_WHAT THE EXERCISE ASKS_
Every line from the one containing "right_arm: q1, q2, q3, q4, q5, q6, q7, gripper" to the one containing "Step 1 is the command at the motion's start" in the records below, both included, must be set down exactly, and no other line.

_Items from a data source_
※

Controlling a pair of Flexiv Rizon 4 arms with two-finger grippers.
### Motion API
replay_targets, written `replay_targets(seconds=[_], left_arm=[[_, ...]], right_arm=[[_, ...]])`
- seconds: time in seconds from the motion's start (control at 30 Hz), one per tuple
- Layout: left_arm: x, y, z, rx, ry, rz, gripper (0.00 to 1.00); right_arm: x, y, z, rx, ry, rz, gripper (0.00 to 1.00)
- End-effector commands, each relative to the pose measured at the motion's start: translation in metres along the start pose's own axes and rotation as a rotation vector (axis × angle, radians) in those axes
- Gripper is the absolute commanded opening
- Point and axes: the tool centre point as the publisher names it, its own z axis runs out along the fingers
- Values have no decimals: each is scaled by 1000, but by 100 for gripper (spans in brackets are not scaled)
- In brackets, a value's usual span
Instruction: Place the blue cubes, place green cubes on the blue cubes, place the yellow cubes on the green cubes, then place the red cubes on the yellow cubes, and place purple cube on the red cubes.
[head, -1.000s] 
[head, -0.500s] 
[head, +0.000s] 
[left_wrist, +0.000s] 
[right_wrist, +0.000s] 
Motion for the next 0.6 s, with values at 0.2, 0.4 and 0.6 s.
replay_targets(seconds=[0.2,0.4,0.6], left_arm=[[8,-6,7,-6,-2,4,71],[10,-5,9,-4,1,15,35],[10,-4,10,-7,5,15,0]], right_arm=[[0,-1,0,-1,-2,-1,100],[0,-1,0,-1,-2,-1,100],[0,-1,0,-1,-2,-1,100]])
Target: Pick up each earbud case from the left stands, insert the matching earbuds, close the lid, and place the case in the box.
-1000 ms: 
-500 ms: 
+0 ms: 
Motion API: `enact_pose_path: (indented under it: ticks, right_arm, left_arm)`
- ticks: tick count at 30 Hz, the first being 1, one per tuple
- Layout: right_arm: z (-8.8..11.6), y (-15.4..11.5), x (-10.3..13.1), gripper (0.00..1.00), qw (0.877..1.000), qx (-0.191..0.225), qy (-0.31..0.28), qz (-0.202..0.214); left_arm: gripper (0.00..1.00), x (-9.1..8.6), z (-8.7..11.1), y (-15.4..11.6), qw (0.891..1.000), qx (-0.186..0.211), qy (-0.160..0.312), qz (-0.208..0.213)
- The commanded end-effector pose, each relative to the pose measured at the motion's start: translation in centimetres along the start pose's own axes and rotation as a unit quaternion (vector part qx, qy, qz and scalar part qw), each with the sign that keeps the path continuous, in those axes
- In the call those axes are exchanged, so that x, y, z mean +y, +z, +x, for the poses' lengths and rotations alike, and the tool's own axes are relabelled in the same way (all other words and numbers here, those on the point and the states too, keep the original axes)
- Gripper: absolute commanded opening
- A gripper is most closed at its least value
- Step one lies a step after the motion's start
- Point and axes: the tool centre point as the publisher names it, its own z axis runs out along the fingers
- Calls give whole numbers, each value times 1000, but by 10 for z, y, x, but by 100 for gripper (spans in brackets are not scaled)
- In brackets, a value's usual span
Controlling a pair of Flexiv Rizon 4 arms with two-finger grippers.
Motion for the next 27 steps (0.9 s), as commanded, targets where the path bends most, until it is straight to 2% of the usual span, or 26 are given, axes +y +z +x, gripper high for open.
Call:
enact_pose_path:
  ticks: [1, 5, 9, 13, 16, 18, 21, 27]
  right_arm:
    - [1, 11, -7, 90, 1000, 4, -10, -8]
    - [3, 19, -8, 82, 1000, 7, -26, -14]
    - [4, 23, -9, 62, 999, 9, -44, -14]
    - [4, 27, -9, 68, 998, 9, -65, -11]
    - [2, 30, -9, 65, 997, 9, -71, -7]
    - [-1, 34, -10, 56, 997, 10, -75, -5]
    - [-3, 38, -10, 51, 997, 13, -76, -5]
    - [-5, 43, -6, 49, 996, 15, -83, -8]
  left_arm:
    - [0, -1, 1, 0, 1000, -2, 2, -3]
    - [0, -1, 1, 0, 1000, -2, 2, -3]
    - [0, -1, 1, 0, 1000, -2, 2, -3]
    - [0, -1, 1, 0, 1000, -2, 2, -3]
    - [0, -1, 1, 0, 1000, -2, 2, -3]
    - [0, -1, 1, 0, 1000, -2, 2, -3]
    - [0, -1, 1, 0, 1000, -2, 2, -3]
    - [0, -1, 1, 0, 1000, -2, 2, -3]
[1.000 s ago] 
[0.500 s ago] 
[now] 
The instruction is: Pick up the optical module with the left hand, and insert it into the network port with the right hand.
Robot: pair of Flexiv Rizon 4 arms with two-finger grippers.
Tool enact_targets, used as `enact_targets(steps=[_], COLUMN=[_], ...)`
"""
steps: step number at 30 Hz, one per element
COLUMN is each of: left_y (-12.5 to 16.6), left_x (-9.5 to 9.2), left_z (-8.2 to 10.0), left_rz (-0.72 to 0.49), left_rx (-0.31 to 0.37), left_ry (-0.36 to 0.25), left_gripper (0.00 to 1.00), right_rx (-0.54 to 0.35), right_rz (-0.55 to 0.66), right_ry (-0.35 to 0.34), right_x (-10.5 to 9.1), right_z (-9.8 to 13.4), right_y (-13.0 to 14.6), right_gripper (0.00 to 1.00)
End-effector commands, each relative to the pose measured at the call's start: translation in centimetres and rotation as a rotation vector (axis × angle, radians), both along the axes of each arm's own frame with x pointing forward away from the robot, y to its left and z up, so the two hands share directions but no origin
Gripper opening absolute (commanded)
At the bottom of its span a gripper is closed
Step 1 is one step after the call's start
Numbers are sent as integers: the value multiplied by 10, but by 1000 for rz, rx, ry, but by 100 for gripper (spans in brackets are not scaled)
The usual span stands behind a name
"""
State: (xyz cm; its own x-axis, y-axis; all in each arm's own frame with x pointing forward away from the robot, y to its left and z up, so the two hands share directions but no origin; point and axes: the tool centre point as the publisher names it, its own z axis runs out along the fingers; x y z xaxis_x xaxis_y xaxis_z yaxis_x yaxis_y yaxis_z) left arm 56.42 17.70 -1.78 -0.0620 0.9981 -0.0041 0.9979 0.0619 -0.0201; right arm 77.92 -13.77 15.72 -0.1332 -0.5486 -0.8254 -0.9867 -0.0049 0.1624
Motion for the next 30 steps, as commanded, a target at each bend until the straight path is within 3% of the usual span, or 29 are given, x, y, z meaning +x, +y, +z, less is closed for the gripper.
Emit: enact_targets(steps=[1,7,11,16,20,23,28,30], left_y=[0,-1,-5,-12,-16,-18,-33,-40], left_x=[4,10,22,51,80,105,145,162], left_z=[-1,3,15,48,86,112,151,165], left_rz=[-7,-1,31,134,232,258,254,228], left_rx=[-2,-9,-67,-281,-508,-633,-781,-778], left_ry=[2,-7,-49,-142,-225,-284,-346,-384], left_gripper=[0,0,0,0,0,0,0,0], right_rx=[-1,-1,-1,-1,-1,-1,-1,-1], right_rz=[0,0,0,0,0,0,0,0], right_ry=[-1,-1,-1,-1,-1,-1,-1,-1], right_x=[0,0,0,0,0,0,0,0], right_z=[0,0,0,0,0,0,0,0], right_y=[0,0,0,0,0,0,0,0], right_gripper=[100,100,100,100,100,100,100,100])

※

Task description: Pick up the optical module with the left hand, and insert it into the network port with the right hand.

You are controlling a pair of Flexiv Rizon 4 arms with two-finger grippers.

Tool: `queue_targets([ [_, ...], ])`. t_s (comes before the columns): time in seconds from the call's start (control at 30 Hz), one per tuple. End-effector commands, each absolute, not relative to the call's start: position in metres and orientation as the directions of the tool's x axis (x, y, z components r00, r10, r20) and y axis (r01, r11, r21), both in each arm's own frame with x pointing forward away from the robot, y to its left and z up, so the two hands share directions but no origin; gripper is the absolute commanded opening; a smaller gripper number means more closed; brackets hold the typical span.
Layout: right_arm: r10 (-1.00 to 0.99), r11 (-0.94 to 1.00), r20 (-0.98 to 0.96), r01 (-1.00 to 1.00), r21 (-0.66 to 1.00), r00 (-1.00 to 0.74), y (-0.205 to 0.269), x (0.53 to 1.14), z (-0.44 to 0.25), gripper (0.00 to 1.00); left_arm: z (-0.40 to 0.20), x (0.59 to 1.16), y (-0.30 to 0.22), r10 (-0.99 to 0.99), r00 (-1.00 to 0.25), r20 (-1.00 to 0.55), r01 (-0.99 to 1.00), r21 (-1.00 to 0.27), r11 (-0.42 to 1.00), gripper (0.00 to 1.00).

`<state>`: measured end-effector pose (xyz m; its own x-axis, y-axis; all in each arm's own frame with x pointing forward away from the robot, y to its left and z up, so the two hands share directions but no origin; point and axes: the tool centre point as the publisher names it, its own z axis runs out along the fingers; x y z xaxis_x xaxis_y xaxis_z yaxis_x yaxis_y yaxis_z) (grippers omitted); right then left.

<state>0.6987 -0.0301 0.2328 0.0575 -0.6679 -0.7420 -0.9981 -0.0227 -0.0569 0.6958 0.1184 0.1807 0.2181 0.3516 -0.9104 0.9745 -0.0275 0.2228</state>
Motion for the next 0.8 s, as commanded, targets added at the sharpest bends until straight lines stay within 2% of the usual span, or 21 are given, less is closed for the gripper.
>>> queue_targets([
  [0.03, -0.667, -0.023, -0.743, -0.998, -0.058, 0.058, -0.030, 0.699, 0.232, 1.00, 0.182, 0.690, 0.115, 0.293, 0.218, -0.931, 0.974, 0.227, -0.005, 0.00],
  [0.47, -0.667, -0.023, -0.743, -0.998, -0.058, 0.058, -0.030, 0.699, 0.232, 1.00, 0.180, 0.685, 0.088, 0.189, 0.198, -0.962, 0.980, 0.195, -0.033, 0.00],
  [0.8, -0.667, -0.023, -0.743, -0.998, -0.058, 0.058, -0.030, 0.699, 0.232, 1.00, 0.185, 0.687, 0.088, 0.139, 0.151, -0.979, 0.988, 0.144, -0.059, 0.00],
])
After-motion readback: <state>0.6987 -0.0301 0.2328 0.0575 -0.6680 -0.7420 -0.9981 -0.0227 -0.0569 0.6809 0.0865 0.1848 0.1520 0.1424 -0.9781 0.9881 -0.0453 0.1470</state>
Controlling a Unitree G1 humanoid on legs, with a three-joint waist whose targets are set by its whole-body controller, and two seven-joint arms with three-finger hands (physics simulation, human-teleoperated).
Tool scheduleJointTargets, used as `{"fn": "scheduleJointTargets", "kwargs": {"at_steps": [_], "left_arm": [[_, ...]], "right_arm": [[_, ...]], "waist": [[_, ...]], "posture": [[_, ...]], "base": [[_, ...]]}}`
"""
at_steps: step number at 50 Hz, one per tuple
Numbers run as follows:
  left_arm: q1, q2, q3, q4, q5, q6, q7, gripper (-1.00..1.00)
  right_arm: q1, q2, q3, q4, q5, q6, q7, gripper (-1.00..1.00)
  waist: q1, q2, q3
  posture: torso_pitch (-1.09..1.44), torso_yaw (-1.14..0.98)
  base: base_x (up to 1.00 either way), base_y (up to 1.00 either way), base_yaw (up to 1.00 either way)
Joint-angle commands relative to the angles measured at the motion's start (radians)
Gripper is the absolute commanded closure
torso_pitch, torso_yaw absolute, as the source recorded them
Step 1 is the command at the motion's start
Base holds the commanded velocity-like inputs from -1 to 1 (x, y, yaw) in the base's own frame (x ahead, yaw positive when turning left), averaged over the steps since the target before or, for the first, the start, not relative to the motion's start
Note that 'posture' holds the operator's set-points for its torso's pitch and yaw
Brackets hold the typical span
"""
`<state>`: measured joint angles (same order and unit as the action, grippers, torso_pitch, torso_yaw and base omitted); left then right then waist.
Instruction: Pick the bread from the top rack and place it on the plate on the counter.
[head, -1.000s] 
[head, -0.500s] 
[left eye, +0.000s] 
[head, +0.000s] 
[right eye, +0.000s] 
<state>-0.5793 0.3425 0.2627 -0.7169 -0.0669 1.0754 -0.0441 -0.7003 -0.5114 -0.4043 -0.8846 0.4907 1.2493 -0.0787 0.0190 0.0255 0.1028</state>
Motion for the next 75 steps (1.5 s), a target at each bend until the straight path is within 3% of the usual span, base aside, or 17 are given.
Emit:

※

_YOUR SOLUTION_
  right_arm: q1, q2, q3, q4, q5, q6, q7, gripper (-1.00..1.00)
  waist: q1, q2, q3
  posture: torso_pitch (-1.09..1.44), torso_yaw (-1.14..0.98)
  base: base_x (up to 1.00 either way), base_y (up to 1.00 either way), base_yaw (up to 1.00 either way)
Joint-angle commands relative to the angles measured at the motion's start (radians)
Gripper is the absolute commanded closure
torso_pitch, torso_yaw absolute, as the source recorded them
Step 1 is the command at the motion's start

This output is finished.